I took the pan off the heat and walked to the doorway. 'Mike?' I called up the stairs. 'Everything okay?'
Nothing.
'Mike?' I said, holding the banister and taking a step up.
'Kathleen,' he said, an
d his voice was tremulous. 'I think you'd better come up here.'
As I entered the room he told me to sit down on the bed. In truth he was so pale, so unlike himself, that it was a couple of seconds before I agreed to do so. He moved towards me and squatted in front of me, like someone about to propose. Then he said those two little words, and as I heard them spoken aloud I felt the colour drain from my face. Afterwards he told me he was afraid I'd have a stroke like Nino Gaines.
He was a fool, I thought, with the part of my mind still capable of functioning. Or a madman. We'd been harbouring a madman all this time. 'What the hell are you saying?' I asked, when my voice returned to me. 'What kind of joke is this?' Suddenly I felt furious with him, and he waved a hand at me, telling me, uncharacteristically rudely, to shush, to wait while he opened his computer.
He stood up and, as I began to protest, scanned down a load of messages.

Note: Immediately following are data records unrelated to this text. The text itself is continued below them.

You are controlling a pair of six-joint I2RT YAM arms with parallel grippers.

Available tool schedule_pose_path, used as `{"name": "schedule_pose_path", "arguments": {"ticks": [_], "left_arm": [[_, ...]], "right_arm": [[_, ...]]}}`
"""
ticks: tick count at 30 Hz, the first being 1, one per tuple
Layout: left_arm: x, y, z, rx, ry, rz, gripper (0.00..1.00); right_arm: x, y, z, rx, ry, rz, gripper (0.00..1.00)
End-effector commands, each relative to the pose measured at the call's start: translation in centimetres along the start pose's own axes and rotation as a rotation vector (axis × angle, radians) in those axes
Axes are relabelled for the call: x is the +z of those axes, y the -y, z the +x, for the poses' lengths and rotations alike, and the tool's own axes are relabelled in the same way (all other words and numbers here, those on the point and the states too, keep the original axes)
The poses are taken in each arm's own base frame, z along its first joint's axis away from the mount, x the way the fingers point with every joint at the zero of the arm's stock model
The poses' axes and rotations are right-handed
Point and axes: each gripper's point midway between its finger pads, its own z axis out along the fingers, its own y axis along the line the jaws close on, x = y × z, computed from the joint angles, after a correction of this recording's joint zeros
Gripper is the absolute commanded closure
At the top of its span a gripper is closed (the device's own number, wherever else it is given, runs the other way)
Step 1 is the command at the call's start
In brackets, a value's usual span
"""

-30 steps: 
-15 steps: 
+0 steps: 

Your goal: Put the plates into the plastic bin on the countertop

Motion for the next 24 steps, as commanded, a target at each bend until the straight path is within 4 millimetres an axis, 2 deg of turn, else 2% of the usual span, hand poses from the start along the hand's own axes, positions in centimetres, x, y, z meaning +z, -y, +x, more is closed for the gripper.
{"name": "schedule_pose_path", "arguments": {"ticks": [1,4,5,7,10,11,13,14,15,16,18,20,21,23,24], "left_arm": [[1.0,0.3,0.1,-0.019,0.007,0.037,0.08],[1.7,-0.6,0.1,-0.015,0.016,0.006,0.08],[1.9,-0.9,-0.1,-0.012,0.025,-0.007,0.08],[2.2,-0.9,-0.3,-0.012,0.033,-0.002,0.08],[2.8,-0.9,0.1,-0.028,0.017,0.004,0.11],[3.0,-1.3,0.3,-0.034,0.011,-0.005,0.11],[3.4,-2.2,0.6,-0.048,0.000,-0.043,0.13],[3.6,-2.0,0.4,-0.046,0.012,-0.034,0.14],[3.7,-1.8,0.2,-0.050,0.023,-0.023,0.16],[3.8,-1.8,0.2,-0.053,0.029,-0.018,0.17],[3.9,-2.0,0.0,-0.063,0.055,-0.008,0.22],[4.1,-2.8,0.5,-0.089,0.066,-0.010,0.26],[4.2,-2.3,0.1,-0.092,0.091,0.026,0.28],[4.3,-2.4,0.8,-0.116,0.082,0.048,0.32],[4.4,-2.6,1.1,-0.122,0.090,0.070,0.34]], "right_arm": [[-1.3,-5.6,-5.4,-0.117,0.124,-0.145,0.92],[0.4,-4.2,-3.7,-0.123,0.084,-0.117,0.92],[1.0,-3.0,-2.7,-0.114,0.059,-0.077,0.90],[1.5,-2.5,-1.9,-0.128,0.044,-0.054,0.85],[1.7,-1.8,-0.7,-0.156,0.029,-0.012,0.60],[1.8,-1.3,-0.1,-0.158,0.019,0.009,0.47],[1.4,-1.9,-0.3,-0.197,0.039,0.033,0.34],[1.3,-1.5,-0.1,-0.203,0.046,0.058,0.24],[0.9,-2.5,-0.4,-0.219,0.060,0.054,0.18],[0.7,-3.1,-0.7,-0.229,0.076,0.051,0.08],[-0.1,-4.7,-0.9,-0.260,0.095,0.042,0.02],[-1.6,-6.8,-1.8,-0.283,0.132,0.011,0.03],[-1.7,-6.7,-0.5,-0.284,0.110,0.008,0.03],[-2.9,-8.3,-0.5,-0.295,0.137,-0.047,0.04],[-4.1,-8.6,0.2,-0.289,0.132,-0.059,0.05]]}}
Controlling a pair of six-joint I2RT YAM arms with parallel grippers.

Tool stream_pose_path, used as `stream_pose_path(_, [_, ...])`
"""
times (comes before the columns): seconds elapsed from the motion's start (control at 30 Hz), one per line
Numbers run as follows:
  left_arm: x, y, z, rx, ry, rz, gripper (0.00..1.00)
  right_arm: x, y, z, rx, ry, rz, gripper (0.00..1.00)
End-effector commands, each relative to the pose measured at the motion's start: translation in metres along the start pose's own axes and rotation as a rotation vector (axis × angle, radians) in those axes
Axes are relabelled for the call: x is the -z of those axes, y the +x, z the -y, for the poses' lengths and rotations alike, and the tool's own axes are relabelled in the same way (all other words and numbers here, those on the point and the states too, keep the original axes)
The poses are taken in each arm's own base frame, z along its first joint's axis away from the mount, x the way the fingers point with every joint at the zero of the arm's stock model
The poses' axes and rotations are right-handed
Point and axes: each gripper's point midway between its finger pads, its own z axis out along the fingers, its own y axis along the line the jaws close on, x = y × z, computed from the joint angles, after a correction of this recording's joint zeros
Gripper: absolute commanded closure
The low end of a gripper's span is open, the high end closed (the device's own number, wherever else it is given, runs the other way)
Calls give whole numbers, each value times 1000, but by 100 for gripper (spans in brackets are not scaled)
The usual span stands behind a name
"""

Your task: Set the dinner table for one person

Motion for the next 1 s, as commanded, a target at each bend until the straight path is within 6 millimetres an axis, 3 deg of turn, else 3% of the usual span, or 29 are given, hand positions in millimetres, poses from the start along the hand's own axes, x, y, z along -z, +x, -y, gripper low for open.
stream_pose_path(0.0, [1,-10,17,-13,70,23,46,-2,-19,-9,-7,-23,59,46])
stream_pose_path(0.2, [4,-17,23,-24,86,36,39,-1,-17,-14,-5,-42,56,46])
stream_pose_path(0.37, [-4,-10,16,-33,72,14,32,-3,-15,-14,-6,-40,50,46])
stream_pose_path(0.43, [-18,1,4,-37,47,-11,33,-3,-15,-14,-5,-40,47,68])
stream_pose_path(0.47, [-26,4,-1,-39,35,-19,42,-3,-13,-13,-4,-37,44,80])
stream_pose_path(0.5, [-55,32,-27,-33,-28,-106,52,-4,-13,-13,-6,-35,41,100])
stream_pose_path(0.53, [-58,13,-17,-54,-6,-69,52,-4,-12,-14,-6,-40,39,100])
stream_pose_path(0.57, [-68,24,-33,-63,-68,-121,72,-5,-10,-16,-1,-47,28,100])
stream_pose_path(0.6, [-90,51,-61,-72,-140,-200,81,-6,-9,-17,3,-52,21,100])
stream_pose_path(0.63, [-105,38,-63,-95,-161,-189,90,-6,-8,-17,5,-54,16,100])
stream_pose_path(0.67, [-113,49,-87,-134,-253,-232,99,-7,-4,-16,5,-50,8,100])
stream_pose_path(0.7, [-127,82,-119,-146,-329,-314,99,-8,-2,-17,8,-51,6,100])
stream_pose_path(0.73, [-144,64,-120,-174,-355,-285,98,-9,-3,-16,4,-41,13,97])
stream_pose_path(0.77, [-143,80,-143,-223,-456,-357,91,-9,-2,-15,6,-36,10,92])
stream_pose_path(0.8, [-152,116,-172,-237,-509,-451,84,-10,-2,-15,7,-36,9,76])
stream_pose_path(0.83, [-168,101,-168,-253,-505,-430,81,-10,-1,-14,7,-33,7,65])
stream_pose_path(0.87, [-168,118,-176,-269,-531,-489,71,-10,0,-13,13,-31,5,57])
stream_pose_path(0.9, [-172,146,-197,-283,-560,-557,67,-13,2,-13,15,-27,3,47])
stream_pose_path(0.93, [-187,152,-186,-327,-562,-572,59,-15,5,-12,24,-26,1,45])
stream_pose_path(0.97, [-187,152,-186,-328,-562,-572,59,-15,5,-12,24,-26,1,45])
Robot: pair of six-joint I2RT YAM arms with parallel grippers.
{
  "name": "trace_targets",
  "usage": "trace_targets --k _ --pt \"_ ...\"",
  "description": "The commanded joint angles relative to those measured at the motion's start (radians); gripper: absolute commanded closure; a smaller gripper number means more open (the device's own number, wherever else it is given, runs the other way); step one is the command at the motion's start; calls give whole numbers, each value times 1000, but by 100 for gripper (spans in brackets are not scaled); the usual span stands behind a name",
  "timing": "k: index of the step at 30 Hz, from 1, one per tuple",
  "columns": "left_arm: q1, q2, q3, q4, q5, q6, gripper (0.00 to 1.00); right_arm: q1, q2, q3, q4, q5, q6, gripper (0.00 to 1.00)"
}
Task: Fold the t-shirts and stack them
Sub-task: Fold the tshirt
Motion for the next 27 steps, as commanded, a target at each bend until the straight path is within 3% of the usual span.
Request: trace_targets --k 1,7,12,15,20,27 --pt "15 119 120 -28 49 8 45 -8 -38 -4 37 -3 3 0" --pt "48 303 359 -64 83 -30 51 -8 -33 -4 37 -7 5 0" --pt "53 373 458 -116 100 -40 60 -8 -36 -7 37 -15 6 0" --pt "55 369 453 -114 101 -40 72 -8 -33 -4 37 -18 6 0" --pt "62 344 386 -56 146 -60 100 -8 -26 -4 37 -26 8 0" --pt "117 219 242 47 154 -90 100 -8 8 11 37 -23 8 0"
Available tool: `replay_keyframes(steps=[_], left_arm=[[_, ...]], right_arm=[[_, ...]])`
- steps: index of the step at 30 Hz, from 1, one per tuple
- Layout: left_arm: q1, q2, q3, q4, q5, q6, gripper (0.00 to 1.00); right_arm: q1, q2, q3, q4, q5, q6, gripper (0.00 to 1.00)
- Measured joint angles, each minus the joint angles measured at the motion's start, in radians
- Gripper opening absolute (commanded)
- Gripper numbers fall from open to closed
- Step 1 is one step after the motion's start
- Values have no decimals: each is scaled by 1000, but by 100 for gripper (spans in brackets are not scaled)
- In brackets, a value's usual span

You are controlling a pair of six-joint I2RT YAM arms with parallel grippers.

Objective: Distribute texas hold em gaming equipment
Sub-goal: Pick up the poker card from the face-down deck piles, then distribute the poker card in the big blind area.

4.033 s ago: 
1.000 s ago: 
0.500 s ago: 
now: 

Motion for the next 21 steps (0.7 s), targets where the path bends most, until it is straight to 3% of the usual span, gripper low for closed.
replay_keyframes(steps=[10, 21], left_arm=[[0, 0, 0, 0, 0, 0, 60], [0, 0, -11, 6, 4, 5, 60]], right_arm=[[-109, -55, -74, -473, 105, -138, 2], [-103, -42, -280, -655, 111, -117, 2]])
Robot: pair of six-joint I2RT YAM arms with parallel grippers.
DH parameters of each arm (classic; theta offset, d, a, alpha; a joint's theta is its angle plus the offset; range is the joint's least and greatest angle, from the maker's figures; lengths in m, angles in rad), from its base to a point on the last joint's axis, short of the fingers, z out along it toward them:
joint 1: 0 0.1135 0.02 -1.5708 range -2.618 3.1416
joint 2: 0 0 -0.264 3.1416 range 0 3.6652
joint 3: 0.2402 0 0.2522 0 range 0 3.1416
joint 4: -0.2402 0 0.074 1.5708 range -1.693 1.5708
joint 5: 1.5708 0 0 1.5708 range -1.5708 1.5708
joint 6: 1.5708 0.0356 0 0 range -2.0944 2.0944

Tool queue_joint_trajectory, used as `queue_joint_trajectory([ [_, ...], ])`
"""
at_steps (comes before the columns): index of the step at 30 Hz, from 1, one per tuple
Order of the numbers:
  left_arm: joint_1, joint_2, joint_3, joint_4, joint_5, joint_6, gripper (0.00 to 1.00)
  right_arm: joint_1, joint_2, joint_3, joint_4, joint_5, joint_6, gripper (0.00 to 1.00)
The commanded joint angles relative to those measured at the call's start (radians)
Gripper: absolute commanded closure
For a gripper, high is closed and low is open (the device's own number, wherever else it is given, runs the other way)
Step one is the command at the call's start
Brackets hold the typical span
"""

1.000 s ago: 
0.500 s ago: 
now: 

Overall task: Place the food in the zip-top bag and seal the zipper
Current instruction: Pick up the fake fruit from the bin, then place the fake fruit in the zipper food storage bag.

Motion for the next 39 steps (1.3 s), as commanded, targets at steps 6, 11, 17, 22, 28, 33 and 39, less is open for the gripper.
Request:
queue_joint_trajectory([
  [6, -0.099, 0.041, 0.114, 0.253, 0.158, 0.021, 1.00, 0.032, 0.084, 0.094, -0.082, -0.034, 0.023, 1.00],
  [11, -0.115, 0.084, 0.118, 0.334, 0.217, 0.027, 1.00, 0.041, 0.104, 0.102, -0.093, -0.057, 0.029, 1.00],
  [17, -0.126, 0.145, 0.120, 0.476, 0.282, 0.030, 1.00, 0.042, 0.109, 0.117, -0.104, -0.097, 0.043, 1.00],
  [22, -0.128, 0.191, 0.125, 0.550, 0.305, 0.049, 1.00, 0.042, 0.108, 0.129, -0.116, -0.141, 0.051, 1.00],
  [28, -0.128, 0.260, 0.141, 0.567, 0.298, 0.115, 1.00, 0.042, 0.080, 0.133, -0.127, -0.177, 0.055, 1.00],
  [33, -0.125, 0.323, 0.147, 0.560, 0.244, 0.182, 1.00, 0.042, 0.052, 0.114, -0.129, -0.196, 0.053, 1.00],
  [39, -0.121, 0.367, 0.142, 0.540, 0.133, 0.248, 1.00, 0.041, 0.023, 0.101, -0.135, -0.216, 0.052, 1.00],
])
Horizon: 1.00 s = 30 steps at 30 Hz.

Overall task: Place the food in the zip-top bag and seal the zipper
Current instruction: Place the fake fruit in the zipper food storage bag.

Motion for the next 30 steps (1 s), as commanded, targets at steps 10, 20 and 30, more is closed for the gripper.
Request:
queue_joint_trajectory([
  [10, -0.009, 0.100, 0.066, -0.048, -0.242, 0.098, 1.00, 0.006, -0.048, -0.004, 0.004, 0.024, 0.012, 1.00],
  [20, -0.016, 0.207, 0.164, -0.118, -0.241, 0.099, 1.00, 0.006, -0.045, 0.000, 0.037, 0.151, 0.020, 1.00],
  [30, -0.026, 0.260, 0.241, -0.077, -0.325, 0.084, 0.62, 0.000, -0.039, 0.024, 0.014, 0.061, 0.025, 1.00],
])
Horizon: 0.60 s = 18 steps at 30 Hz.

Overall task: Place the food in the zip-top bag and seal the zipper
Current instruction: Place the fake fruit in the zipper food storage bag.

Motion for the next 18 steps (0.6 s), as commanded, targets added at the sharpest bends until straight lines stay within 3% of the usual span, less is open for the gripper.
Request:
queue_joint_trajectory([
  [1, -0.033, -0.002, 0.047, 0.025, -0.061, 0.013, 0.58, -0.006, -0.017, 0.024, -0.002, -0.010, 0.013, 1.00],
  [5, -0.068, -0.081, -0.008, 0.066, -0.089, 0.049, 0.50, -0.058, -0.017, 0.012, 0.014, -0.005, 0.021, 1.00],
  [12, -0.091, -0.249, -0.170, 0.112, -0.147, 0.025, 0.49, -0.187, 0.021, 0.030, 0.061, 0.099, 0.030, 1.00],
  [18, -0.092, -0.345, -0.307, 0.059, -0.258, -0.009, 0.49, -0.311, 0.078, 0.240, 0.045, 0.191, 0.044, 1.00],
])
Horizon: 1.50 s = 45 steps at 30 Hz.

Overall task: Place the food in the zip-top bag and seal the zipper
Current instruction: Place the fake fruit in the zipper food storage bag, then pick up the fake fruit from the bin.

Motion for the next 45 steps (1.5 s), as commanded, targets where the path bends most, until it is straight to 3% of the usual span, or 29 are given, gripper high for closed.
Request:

Then, as I wondered whether I should try to leave the room, a little box opened on his screen and there she was. Unbelievably. In full colour. Staring at us with a wary incomprehension that matched my own. And my hands began to tremble.
'This is the picture Monica took today. It looks like her, right?'
My mouth hung open and my hand was glued to my chest. I was unable to tear my eyes away from that face. And then, in halting sentences, he told me what his sister had told him.
'Hannah,' I croaked. 'You've got to get Hannah.'
But Hannah must have become curious about what was going on upstairs because when I looked away from the screen she was already in the doorway, her pen still in her hand. Her eyes flickered from me to Mike and back again.
'Hannah, sweetheart,' I said, lifting a trembling hand towards the computer. 'I need you to look at something. I need you to tell me whether this - this looks like . . .'
'Letty.' Hannah moved closer to the screen, lifted a finger and traced her sister's nose. 'Letty.'
'She's alive, sweetheart,' I said, as the tears came. I couldn't speak properly for several minutes, and I felt Mike's hand on my shoulder. 'God save us, she's alive.' And I was afraid for Hannah, afraid that she would be feeling even more than the shock and disbelief I felt. My thoughts were in turmoil, my heart numbed by the sight of that child, whom I'd never known but whose life and death had hung over this house as surely as if she'd been my own. How on earth could we expect Hannah to cope with this?